Coastal wetlands outperformed other marine systems in just about every measure. For example, the researchers estimated that mangrove forests alone capture and store as much as 34 million metric tons of carbon annually, which is roughly equivalent to the carbon emitted by 26 million passenger cars in a year. Estimates for tidal marshes and seagrass meadows vary, because these ecosystems are not as well mapped globally, but the total for each could exceed 80 million metric tons per year.
All told, coastal wetlands may capture and store more than 200 metric tons of carbon per year globally. Importantly, these ecosystems store 50-90 percent of this carbon in soils, where it can stay for thousands of years if left undisturbed.
“When we destroy coastal wetlands, for coastal development or aquaculture, we turn these impressive natural carbon sinks into additional, significant human-caused greenhouse gas sources,” said Sutton-Grier, who is also an ecosystem science adviser for the National Ocean Service at the National Oceanic and Atmospheric Administration.

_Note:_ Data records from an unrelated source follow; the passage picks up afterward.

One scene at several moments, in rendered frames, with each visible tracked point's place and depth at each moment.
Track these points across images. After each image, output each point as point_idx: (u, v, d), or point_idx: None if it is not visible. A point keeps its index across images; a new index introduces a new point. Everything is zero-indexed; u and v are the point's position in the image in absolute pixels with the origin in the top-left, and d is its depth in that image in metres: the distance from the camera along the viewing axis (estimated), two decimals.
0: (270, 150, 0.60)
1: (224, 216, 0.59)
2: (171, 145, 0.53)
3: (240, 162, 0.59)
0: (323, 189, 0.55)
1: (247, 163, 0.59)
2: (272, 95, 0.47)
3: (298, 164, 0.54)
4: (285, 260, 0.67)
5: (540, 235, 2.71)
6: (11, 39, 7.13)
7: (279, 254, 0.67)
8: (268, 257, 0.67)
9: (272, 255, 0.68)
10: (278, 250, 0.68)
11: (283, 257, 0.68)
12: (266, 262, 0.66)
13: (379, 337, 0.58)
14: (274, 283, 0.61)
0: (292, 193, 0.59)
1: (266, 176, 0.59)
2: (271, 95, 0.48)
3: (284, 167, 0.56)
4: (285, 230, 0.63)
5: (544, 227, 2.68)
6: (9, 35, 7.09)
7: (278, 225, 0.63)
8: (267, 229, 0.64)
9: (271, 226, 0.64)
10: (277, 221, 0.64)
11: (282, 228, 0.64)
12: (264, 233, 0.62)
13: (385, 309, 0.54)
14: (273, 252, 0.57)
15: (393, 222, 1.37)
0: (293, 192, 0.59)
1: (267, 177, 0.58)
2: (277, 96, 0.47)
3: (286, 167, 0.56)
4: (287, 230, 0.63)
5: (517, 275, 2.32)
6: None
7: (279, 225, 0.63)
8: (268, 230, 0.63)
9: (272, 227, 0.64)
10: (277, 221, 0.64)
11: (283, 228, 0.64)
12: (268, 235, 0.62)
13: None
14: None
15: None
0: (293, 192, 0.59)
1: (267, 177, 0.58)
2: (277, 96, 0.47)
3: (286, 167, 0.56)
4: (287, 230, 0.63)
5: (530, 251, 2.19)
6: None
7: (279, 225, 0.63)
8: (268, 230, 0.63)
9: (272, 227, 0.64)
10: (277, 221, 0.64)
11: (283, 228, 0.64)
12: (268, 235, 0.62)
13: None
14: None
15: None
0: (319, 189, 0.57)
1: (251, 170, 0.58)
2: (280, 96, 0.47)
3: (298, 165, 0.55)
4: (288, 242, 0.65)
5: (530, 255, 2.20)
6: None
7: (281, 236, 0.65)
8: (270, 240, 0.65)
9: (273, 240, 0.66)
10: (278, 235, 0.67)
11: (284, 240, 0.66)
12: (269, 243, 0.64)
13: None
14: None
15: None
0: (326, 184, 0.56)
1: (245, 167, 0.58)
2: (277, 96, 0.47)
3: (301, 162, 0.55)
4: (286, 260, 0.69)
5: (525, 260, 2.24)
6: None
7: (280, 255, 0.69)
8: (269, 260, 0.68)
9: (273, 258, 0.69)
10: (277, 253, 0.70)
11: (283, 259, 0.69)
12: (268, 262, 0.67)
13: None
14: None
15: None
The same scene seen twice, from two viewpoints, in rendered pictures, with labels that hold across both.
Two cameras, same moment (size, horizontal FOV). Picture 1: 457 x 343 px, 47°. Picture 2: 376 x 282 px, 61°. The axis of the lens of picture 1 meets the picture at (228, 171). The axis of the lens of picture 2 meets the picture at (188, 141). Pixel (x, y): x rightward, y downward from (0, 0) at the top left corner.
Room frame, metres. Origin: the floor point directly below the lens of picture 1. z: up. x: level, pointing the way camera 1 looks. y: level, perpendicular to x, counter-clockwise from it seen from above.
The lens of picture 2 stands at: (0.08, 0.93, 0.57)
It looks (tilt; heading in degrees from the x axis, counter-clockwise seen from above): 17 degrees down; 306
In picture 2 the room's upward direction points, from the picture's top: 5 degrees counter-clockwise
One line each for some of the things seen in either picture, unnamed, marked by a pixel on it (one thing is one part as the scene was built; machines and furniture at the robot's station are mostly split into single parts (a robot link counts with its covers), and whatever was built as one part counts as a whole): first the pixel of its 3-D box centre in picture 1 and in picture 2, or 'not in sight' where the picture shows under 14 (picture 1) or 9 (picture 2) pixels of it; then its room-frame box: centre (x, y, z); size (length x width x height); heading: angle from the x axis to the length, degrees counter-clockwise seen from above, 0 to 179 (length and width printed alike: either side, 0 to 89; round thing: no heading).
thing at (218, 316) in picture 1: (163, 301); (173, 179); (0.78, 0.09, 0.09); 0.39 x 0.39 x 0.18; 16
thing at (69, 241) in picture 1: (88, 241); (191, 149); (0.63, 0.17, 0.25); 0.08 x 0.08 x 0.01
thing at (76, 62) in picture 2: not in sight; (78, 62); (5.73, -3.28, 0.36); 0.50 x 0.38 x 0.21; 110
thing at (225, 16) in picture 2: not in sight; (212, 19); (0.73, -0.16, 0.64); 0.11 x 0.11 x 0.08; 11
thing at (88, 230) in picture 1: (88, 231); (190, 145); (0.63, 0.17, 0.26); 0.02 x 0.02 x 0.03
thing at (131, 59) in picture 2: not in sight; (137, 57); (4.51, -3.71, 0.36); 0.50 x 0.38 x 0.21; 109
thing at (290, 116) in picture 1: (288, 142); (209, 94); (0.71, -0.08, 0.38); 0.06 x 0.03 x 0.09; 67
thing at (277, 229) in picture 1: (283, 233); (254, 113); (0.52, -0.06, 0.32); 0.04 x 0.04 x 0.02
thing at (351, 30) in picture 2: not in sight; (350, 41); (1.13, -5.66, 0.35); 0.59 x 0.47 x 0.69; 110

The researchers’ goal is to help inform resource managers and policymakers where to focus their limited resources to have the greatest impact on climate mitigation. The new analysis acknowledges that other ecosystems, such as coral reefs and kelp forests, provide valuable storm and erosion protection, key fish habitat and recreation opportunities, and thus deserve protection. But their capacity to store carbon over the long term is limited.
“A common question I get from coastal managers and other stakeholders is whether oyster reefs, coral and kelp are effective ‘blue carbon’ habitats,” said Stefanie Simpson, a co-author of the paper and manager of the Blue Carbon program at the nonprofit organization Restore America’s Estuaries. “This paper highlights the role all of these ecosystems have in the carbon cycle, while calling out our coastal habitats–marsh, seagrass and mangroves–for their role as significant and long-term carbon stores.”
Researchers have often looked to terrestrial forests as carbon sinks as well. But most forests do not store substantial amounts of carbon in their soils. As such, the researchers believe that coastal “blue carbon” habitats may stand alone as the most efficient biological reservoirs of stored carbon on Earth.
“The concept of ‘blue carbon’ has focused scientists and stakeholders on the tremendous potential of managing marine ecosystems for climate mitigation,” said Patrick Megonigal, associate director for research at the Smithsonian Environmental Research Center, who reviewed an early draft of the manuscript but was not directly involved in the work. “This analysis takes a big step forward by explaining why coastal wetland ecosystems are particularly attractive for carbon-based management.”